> [WORK ITEM]
Omit the images, then repeat the listing exactly.

> [SUPPLIED INFORMATION]

────────────────────────────────────────

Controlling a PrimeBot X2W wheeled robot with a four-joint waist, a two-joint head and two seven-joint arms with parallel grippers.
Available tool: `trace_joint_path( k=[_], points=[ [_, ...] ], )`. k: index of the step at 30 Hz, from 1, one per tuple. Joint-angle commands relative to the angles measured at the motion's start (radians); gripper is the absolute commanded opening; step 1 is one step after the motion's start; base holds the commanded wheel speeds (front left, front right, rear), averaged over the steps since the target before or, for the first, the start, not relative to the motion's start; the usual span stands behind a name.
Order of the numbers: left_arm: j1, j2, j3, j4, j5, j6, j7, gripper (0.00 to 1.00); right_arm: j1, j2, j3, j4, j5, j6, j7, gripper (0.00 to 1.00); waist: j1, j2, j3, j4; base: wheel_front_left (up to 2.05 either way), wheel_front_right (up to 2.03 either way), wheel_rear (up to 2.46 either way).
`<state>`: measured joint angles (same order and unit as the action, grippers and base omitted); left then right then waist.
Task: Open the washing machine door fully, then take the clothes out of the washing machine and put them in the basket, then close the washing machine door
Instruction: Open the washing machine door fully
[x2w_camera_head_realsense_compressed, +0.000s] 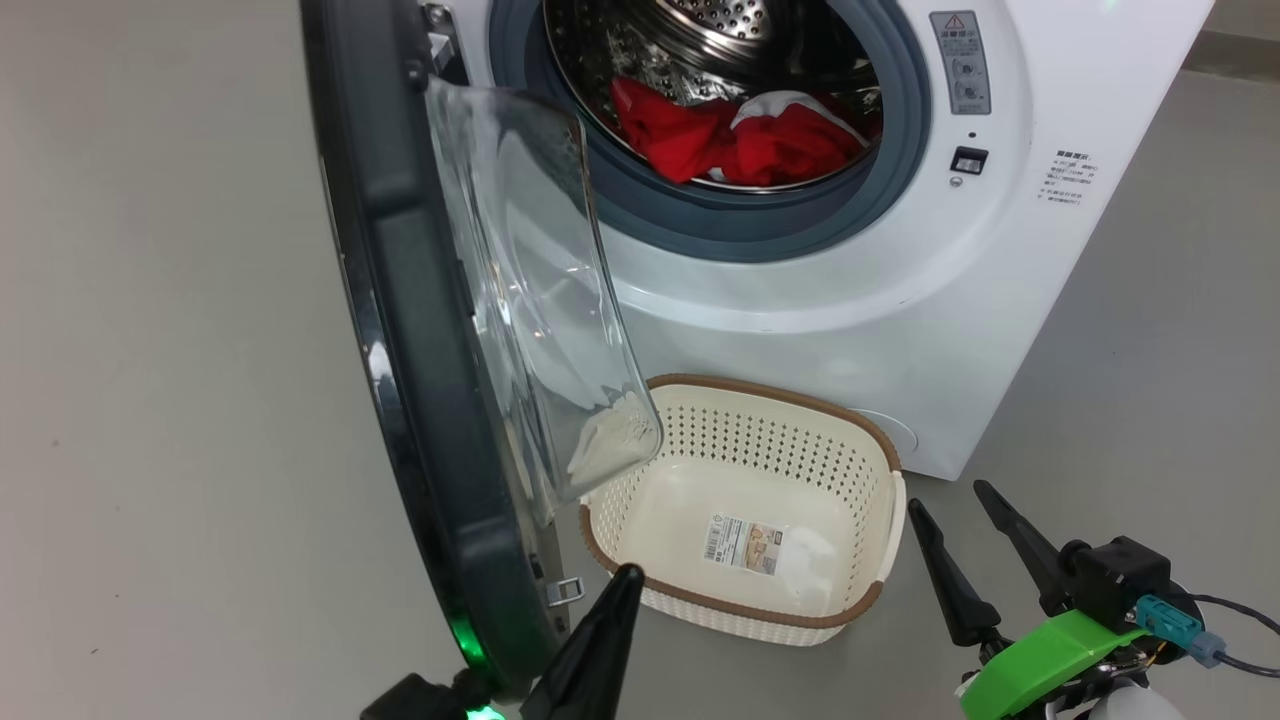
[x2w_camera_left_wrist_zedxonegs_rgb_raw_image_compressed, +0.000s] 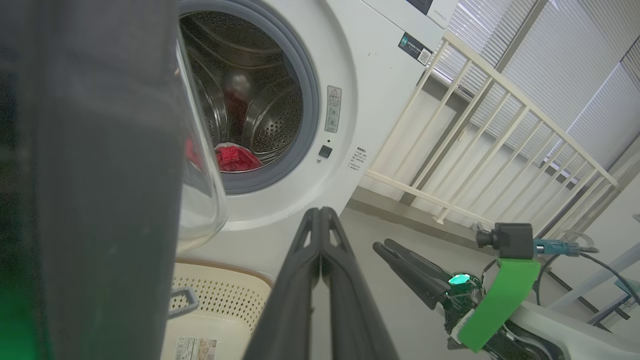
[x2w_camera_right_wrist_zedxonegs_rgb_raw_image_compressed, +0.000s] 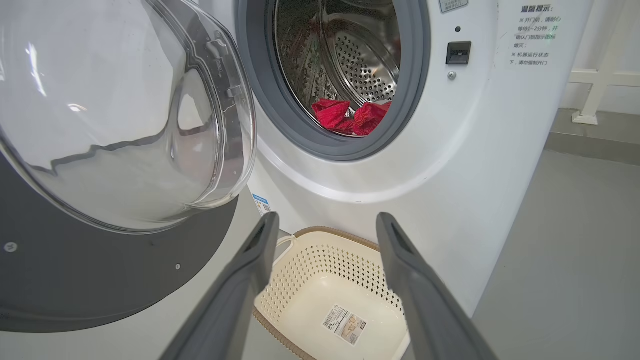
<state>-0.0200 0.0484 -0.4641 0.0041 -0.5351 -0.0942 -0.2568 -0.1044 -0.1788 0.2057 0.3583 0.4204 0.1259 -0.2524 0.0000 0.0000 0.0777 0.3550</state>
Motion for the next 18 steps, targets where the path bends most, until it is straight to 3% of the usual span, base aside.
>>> trace_joint_path(
  k=[1, 7, 18],
  points=[
    [-0.028, 0.002, 0.031, -0.008, -0.011, 0.01, -0.005, 0.0, -0.026, -0.007, 0.015, -0.025, -0.009, 0.005, -0.009, 1.0, 0.0, 0.0, 0.002, 0.001, 0.0, 0.0, 0.0],
    [-0.037, 0.002, 0.087, 0.043, -0.014, 0.039, -0.005, 0.0, -0.025, -0.008, 0.014, -0.027, -0.01, 0.005, -0.009, 1.0, 0.0, 0.0, 0.004, 0.008, 0.0, 0.0, 0.0],
    [-0.023, 0.002, 0.165, 0.036, -0.022, 0.048, -0.005, 0.0, -0.023, -0.009, 0.018, -0.028, -0.011, 0.005, -0.009, 1.0, 0.0, 0.0, 0.0, 0.036, 0.0, 0.0, 0.0]
  ],
)
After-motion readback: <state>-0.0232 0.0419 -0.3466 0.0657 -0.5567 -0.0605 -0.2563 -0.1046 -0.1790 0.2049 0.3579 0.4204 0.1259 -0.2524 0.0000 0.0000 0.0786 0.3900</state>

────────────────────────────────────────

> [ANSWER FOR THIS EXERCISE]
Controlling a PrimeBot X2W wheeled robot with a four-joint waist, a two-joint head and two seven-joint arms with parallel grippers.
Available tool: `trace_joint_path( k=[_], points=[ [_, ...] ], )`. k: index of the step at 30 Hz, from 1, one per tuple. Joint-angle commands relative to the angles measured at the motion's start (radians); gripper is the absolute commanded opening; step 1 is one step after the motion's start; base holds the commanded wheel speeds (front left, front right, rear), averaged over the steps since the target before or, for the first, the start, not relative to the motion's start; the usual span stands behind a name.
Order of the numbers: left_arm: j1, j2, j3, j4, j5, j6, j7, gripper (0.00 to 1.00); right_arm: j1, j2, j3, j4, j5, j6, j7, gripper (0.00 to 1.00); waist: j1, j2, j3, j4; base: wheel_front_left (up to 2.05 either way), wheel_front_right (up to 2.03 either way), wheel_rear (up to 2.46 either way).
`<state>`: measured joint angles (same order and unit as the action, grippers and base omitted); left then right then waist.
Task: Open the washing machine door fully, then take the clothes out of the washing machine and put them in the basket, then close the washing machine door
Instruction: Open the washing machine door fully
[x2w_camera_head_realsense_compressed, +0.000s] 
[x2w_camera_left_wrist_zedxonegs_rgb_raw_image_compressed, +0.000s] 
[x2w_camera_right_wrist_zedxonegs_rgb_raw_image_compressed, +0.000s] 
<state>-0.0200 0.0484 -0.4641 0.0041 -0.5351 -0.0942 -0.2568 -0.1044 -0.1788 0.2057 0.3583 0.4204 0.1259 -0.2524 0.0000 0.0000 0.0777 0.3550</state>
Motion for the next 18 steps, targets where the path bends most, until it is straight to 3% of the usual span, base aside.
>>> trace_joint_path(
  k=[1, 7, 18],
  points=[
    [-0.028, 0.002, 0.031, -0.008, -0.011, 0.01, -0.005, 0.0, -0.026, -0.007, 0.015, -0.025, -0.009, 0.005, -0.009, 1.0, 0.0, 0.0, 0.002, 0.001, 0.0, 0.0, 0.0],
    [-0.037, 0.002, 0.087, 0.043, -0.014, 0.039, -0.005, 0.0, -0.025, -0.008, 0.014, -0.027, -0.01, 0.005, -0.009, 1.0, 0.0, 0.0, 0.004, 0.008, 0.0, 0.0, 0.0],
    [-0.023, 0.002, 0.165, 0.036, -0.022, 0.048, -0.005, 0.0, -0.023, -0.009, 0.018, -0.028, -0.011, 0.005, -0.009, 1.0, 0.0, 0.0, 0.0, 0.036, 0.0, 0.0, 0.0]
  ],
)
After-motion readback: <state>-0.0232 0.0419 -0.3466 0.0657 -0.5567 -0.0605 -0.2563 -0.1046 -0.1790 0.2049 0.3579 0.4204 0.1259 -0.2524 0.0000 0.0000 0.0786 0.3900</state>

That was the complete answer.